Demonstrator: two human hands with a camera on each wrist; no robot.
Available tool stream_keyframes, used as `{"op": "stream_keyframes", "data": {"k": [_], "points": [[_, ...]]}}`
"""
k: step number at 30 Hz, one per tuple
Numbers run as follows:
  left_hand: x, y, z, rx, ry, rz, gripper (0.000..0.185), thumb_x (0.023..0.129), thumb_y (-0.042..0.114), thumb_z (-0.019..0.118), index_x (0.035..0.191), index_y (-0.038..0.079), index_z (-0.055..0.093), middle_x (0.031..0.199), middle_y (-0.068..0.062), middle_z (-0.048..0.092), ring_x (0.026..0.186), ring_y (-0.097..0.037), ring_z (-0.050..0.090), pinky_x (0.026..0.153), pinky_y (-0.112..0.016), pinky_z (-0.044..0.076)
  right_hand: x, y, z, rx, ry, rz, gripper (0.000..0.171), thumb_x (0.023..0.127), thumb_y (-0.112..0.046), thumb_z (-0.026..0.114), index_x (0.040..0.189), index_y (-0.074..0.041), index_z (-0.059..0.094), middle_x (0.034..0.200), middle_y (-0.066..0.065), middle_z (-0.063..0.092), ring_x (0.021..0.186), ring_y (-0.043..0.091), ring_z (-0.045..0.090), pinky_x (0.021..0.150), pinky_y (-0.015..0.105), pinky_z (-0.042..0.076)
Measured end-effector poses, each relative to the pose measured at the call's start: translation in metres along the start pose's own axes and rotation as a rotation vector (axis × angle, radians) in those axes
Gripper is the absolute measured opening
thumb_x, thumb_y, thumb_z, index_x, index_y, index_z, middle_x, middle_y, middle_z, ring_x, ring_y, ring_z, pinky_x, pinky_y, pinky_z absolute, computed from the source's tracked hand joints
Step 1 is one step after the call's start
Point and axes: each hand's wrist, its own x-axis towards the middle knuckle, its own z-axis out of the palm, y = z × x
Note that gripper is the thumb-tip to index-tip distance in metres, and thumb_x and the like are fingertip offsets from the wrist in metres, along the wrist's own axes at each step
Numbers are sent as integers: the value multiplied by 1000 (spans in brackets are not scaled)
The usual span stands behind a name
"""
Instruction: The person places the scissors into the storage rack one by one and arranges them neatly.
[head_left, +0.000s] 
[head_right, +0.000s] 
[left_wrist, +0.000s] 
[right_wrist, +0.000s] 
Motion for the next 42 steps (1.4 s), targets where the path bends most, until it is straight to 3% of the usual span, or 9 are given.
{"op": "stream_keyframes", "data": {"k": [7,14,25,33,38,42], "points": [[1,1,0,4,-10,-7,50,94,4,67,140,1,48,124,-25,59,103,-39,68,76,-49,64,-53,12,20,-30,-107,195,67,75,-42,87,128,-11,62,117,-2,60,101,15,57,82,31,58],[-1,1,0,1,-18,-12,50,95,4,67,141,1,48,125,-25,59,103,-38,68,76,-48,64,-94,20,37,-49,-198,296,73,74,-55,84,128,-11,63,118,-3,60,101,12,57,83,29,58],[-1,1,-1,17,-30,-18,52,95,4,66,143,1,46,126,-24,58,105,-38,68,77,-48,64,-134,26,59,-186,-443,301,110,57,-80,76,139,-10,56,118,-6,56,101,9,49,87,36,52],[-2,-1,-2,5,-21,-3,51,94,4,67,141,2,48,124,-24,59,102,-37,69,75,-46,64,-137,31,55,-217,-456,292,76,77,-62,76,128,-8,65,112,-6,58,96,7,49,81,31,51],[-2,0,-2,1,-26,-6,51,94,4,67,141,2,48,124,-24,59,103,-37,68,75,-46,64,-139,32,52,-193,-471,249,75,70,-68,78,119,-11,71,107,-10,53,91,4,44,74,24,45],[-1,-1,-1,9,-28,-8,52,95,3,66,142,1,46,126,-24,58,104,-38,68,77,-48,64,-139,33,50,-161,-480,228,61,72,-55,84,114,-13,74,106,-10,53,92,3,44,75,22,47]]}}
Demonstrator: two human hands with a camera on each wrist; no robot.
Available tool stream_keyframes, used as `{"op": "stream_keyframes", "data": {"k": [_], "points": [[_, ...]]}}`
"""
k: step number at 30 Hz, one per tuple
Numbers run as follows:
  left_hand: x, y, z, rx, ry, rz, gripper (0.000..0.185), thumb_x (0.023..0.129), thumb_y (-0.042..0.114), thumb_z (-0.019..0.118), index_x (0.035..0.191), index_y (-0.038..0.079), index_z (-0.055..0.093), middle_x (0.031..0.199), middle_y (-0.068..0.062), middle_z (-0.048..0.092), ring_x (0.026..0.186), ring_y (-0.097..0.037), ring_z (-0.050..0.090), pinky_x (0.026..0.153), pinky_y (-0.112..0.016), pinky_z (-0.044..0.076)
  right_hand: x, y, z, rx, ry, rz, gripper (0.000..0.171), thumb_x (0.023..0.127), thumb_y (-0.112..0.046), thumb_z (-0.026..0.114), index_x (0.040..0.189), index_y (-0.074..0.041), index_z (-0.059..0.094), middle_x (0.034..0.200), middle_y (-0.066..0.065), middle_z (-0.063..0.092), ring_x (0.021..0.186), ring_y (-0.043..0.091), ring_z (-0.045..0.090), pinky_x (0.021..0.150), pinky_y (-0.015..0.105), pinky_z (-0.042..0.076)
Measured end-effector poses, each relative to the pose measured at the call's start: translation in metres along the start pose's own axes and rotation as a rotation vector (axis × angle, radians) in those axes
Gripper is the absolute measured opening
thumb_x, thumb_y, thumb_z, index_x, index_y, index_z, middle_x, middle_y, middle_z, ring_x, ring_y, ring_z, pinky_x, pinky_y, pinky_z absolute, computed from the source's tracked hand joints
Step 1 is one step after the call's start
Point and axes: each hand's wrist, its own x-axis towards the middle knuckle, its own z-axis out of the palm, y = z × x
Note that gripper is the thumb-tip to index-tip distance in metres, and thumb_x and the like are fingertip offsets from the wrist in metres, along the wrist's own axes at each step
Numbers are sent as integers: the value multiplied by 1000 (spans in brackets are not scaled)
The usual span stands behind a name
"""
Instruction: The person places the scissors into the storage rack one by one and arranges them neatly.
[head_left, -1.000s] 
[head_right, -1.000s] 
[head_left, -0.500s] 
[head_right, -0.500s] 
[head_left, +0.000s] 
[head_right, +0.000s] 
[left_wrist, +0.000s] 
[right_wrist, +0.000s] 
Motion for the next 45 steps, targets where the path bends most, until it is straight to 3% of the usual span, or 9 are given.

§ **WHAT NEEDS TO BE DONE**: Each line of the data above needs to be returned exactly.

§ **TASK RESULT**:
Demonstrator: two human hands with a camera on each wrist; no robot.
Available tool stream_keyframes, used as `{"op": "stream_keyframes", "data": {"k": [_], "points": [[_, ...]]}}`
"""
k: step number at 30 Hz, one per tuple
Numbers run as follows:
  left_hand: x, y, z, rx, ry, rz, gripper (0.000..0.185), thumb_x (0.023..0.129), thumb_y (-0.042..0.114), thumb_z (-0.019..0.118), index_x (0.035..0.191), index_y (-0.038..0.079), index_z (-0.055..0.093), middle_x (0.031..0.199), middle_y (-0.068..0.062), middle_z (-0.048..0.092), ring_x (0.026..0.186), ring_y (-0.097..0.037), ring_z (-0.050..0.090), pinky_x (0.026..0.153), pinky_y (-0.112..0.016), pinky_z (-0.044..0.076)
  right_hand: x, y, z, rx, ry, rz, gripper (0.000..0.171), thumb_x (0.023..0.127), thumb_y (-0.112..0.046), thumb_z (-0.026..0.114), index_x (0.040..0.189), index_y (-0.074..0.041), index_z (-0.059..0.094), middle_x (0.034..0.200), middle_y (-0.066..0.065), middle_z (-0.063..0.092), ring_x (0.021..0.186), ring_y (-0.043..0.091), ring_z (-0.045..0.090), pinky_x (0.021..0.150), pinky_y (-0.015..0.105), pinky_z (-0.042..0.076)
Measured end-effector poses, each relative to the pose measured at the call's start: translation in metres along the start pose's own axes and rotation as a rotation vector (axis × angle, radians) in those axes
Gripper is the absolute measured opening
thumb_x, thumb_y, thumb_z, index_x, index_y, index_z, middle_x, middle_y, middle_z, ring_x, ring_y, ring_z, pinky_x, pinky_y, pinky_z absolute, computed from the source's tracked hand joints
Step 1 is one step after the call's start
Point and axes: each hand's wrist, its own x-axis towards the middle knuckle, its own z-axis out of the palm, y = z × x
Note that gripper is the thumb-tip to index-tip distance in metres, and thumb_x and the like are fingertip offsets from the wrist in metres, along the wrist's own axes at each step
Numbers are sent as integers: the value multiplied by 1000 (spans in brackets are not scaled)
The usual span stands behind a name
"""
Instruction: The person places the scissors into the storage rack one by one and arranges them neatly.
[head_left, +0.000s] 
[head_right, +0.000s] 
[left_wrist, +0.000s] 
[right_wrist, +0.000s] 
Motion for the next 42 steps (1.4 s), targets where the path bends most, until it is straight to 3% of the usual span, or 9 are given.
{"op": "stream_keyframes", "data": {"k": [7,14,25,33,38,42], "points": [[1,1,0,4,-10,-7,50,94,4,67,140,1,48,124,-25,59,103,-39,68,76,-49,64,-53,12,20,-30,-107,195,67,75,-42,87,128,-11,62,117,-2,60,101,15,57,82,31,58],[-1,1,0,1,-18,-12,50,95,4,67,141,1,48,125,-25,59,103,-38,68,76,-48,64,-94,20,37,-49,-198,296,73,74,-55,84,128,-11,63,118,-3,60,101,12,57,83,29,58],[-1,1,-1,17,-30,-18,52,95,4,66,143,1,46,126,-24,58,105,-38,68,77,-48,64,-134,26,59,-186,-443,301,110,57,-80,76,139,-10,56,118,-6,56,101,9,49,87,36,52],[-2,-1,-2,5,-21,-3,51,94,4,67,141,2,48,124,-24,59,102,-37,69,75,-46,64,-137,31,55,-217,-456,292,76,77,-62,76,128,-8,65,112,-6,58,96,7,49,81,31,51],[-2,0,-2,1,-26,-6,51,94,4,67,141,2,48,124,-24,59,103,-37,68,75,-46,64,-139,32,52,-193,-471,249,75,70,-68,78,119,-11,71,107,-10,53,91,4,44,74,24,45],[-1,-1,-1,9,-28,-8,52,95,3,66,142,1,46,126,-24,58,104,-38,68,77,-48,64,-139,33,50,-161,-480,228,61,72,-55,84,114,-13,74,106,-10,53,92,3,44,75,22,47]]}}
Demonstrator: two human hands with a camera on each wrist; no robot.
Available tool stream_keyframes, used as `{"op": "stream_keyframes", "data": {"k": [_], "points": [[_, ...]]}}`
"""
k: step number at 30 Hz, one per tuple
Numbers run as follows:
  left_hand: x, y, z, rx, ry, rz, gripper (0.000..0.185), thumb_x (0.023..0.129), thumb_y (-0.042..0.114), thumb_z (-0.019..0.118), index_x (0.035..0.191), index_y (-0.038..0.079), index_z (-0.055..0.093), middle_x (0.031..0.199), middle_y (-0.068..0.062), middle_z (-0.048..0.092), ring_x (0.026..0.186), ring_y (-0.097..0.037), ring_z (-0.050..0.090), pinky_x (0.026..0.153), pinky_y (-0.112..0.016), pinky_z (-0.044..0.076)
  right_hand: x, y, z, rx, ry, rz, gripper (0.000..0.171), thumb_x (0.023..0.127), thumb_y (-0.112..0.046), thumb_z (-0.026..0.114), index_x (0.040..0.189), index_y (-0.074..0.041), index_z (-0.059..0.094), middle_x (0.034..0.200), middle_y (-0.066..0.065), middle_z (-0.063..0.092), ring_x (0.021..0.186), ring_y (-0.043..0.091), ring_z (-0.045..0.090), pinky_x (0.021..0.150), pinky_y (-0.015..0.105), pinky_z (-0.042..0.076)
Measured end-effector poses, each relative to the pose measured at the call's start: translation in metres along the start pose's own axes and rotation as a rotation vector (axis × angle, radians) in those axes
Gripper is the absolute measured opening
thumb_x, thumb_y, thumb_z, index_x, index_y, index_z, middle_x, middle_y, middle_z, ring_x, ring_y, ring_z, pinky_x, pinky_y, pinky_z absolute, computed from the source's tracked hand joints
Step 1 is one step after the call's start
Point and axes: each hand's wrist, its own x-axis towards the middle knuckle, its own z-axis out of the palm, y = z × x
Note that gripper is the thumb-tip to index-tip distance in metres, and thumb_x and the like are fingertip offsets from the wrist in metres, along the wrist's own axes at each step
Numbers are sent as integers: the value multiplied by 1000 (spans in brackets are not scaled)
The usual span stands behind a name
"""
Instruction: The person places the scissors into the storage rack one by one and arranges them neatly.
[head_left, -1.000s] 
[head_right, -1.000s] 
[head_left, -0.500s] 
[head_right, -0.500s] 
[head_left, +0.000s] 
[head_right, +0.000s] 
[left_wrist, +0.000s] 
[right_wrist, +0.000s] 
Motion for the next 45 steps, targets where the path bends most, until it is straight to 3% of the usual span, or 9 are given.

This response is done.